◆ ASSIGNMENT:
Search term "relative": copy each line of the records that contains it.

DATA EXTRACTS section start

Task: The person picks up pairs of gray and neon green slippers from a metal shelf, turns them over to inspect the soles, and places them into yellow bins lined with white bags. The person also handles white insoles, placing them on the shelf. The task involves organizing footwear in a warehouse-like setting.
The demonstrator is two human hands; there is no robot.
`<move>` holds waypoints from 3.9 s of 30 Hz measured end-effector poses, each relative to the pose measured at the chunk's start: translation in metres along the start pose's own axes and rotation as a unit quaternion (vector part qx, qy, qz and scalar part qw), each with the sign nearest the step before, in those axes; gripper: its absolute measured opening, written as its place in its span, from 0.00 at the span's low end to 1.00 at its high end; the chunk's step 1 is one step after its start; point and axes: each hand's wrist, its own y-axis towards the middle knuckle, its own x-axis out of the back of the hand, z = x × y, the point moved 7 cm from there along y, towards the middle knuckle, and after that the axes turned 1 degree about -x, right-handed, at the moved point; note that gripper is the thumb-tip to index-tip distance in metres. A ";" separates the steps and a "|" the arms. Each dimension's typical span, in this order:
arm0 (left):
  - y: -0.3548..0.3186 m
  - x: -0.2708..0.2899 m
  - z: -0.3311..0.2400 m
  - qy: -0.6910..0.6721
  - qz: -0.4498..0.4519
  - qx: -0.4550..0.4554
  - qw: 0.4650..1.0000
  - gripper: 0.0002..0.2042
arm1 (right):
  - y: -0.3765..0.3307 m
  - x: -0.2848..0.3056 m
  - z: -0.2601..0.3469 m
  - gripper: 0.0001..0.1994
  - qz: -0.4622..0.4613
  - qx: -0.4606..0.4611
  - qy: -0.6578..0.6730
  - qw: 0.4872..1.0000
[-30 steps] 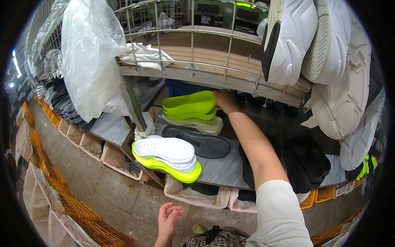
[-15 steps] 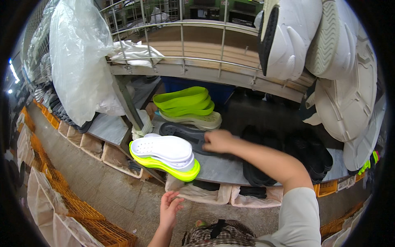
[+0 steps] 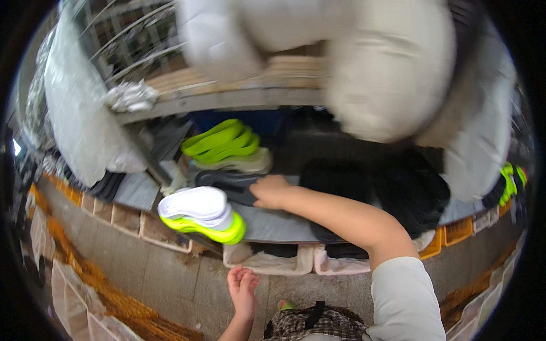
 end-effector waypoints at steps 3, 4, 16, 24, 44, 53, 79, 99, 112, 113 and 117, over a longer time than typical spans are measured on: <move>-0.036 -0.051 0.015 -0.030 0.082 -0.029 0.996 0.04 | -0.093 0.053 0.014 0.10 -0.144 0.033 0.063 0.987; -0.053 -0.068 0.020 -0.035 0.118 -0.033 0.992 0.06 | -0.134 0.065 0.022 0.09 -0.182 0.073 0.066 0.978; -0.331 -0.367 0.235 0.242 0.638 0.106 0.723 0.19 | -0.723 -0.025 -0.049 0.17 -0.417 -0.382 0.311 0.763; -0.494 -0.527 0.351 0.315 0.779 0.101 0.532 0.14 | -0.975 -0.076 -0.062 0.16 -0.520 -0.571 0.369 0.517; -0.655 -0.960 0.632 0.237 0.762 0.331 0.504 0.20 | -1.319 -0.109 -0.411 0.09 -0.527 -0.630 0.388 0.417; -0.669 -1.089 0.729 0.131 0.482 0.483 0.719 0.22 | -1.443 -0.121 -0.669 0.19 -0.576 -0.445 0.500 0.469; -0.685 -1.102 0.725 0.086 0.220 0.350 0.906 0.19 | -1.515 -0.053 -0.828 0.16 -0.460 -0.331 0.230 0.792; -0.793 -1.204 0.842 0.135 0.067 0.405 0.902 0.16 | -1.655 -0.108 -1.173 0.23 -0.442 -0.324 0.700 0.458; -0.840 -1.231 0.826 0.169 0.032 0.369 0.914 0.06 | -1.847 -0.083 -1.190 0.30 -0.095 -0.691 0.091 0.711; -0.841 -1.238 0.829 0.137 0.088 0.374 0.913 0.06 | -1.849 -0.082 -1.192 0.30 -0.087 -0.685 0.085 0.719; -0.845 -1.212 0.851 0.163 0.007 0.384 0.909 0.05 | -1.857 -0.076 -1.200 0.31 -0.068 -0.703 0.067 0.704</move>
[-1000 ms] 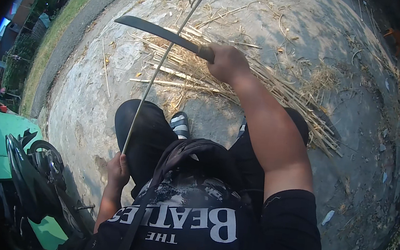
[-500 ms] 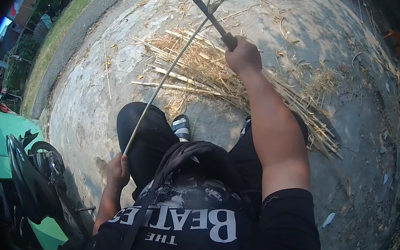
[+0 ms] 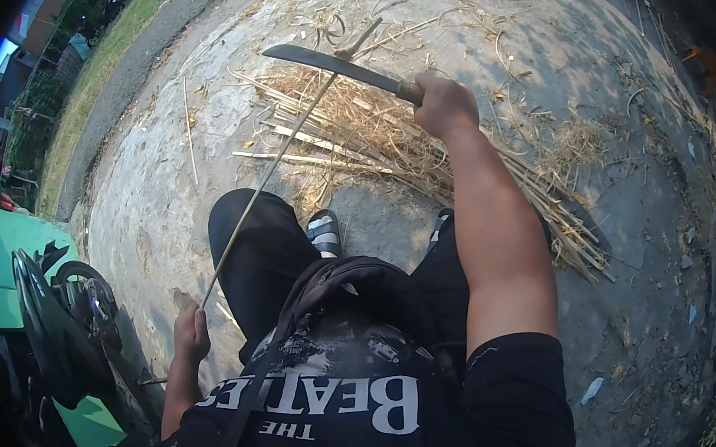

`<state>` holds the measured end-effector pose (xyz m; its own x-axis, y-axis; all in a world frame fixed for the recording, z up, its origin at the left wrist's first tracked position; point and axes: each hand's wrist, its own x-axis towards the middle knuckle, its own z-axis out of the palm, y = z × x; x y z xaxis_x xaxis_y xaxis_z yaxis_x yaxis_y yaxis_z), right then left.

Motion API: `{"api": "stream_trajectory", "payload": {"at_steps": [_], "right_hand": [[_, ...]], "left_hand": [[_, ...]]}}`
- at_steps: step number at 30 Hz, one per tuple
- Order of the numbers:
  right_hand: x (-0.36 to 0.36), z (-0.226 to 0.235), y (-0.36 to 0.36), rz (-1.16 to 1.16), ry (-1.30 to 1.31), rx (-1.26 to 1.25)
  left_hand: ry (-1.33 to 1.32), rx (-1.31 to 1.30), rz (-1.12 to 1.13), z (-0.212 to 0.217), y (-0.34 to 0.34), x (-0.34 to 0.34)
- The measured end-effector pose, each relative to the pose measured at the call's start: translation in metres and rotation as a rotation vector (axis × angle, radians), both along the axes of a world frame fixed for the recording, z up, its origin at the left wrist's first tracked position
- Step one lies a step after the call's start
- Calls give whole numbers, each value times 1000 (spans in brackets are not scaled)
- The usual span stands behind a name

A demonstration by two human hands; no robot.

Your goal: The person strips the outer layer from a bamboo stalk using a machete, repeatedly pulling the stalk through the blade while holding it against their leg.

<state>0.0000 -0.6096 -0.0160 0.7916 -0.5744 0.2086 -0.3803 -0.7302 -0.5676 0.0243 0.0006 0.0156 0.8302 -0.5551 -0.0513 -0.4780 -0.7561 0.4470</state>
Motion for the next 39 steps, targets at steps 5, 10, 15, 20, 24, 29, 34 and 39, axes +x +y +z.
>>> {"api": "stream_trajectory", "payload": {"at_steps": [5,10,15,20,24,29,34,39], "right_hand": [[8,0,29,57,-40,-61],[6,10,43,407,-210,-409],[-1,15,46,565,-218,-413],[-3,5,4,21,83,-98],[1,7,30,15,8,-22],[-2,17,46,263,-77,-124],[1,16,76,606,-33,-328],[2,-2,55,410,122,-83]], "left_hand": [[0,-46,-11,-12,12,1],[52,-108,29,-13,-6,-10],[-1,-70,20,-16,7,-18],[-50,6,42,2,2,-16],[-16,24,46,-4,9,-16],[-103,-47,57,-11,-12,-26],[-45,-21,110,9,-60,-35],[-55,47,119,11,-77,-36]]}}
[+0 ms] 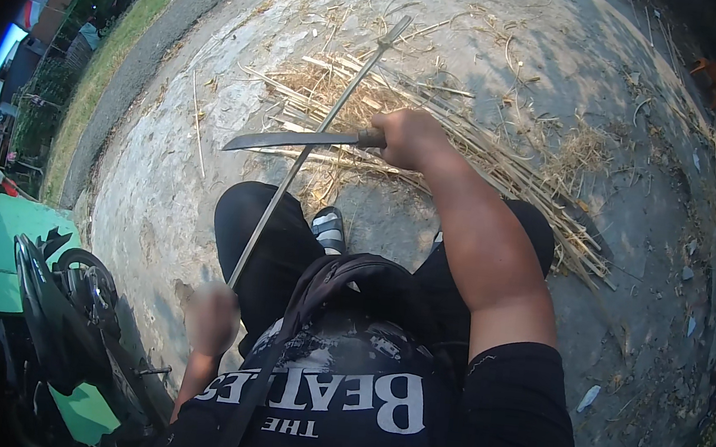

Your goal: The person strips the outer layer from a bamboo stalk using a machete, repeatedly pulling the stalk through the blade while holding it against their leg.

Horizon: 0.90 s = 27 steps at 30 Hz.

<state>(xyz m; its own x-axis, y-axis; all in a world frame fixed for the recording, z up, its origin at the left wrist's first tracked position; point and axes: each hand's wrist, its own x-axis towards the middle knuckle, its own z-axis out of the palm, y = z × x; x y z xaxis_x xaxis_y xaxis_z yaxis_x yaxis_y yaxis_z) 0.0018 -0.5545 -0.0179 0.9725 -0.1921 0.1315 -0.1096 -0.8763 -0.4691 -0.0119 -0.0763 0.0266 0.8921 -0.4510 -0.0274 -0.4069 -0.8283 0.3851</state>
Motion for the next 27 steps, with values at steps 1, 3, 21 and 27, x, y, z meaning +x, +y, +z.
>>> {"api": "stream_trajectory", "payload": {"at_steps": [1,3,21,27], "right_hand": [[2,-7,-7,-45,35,66],[2,0,3,-55,-7,8],[5,2,9,-185,-90,152],[10,21,43,186,-19,-52]], "left_hand": [[23,9,-8,3,-4,1],[81,-21,10,4,-10,-1],[-62,-59,-54,-16,-12,4],[8,-69,-40,-18,-8,13]]}}
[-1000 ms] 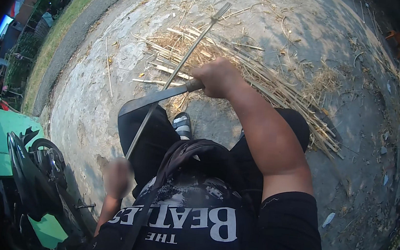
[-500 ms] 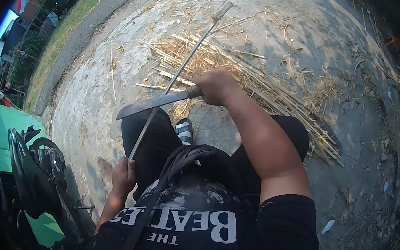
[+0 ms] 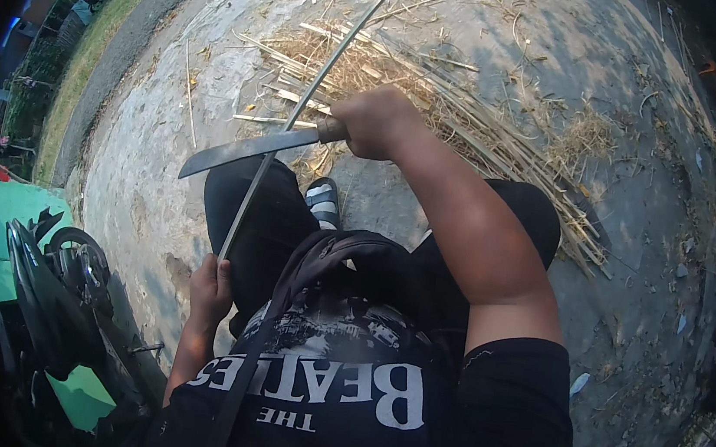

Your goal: The person strips the outer layer from a bamboo stalk using a machete, repeatedly pulling the stalk through the blade while holding it against their leg.

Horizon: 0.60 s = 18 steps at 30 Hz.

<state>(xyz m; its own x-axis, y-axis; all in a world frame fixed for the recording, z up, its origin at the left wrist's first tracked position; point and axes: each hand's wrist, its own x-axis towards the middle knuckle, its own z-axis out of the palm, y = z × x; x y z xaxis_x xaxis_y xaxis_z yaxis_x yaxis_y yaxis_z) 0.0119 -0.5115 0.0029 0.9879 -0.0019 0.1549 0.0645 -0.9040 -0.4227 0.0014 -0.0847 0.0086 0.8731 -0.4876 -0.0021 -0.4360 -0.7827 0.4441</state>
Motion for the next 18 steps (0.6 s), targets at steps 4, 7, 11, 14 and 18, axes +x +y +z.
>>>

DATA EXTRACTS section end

◆ SOLUTION:
`<move>` holds waypoints from 3.9 s of 30 Hz measured end-effector poses, each relative to the pose measured at the chunk's start: translation in metres along the start pose's own axes and rotation as a unit quaternion (vector part qx, qy, qz and scalar part qw), each with the sign nearest the step before, in those axes; gripper: its absolute measured opening, written as its place in its span, from 0.00 at the span's low end to 1.00 at its high end; the chunk's step 1 is one step after its start; point and axes: each hand's wrist, its own y-axis towards the middle knuckle, its own x-axis out of the back of the hand, z = x × y, the point moved 7 cm from there along y, towards the middle knuckle, and after that the axes turned 1 degree about -x, right-handed, at the moved point; note that gripper is the thumb-tip to index-tip distance in metres. A ";" separates the steps and a "|" the arms. Each dimension's typical span, in this order:
- The measured end-effector pose, each relative to the pose measured at the call's start: translation in metres and rotation as a rotation vector (axis × angle, radians), both along the axes of a world frame fixed for the recording, z up, its origin at the left wrist's first tracked position

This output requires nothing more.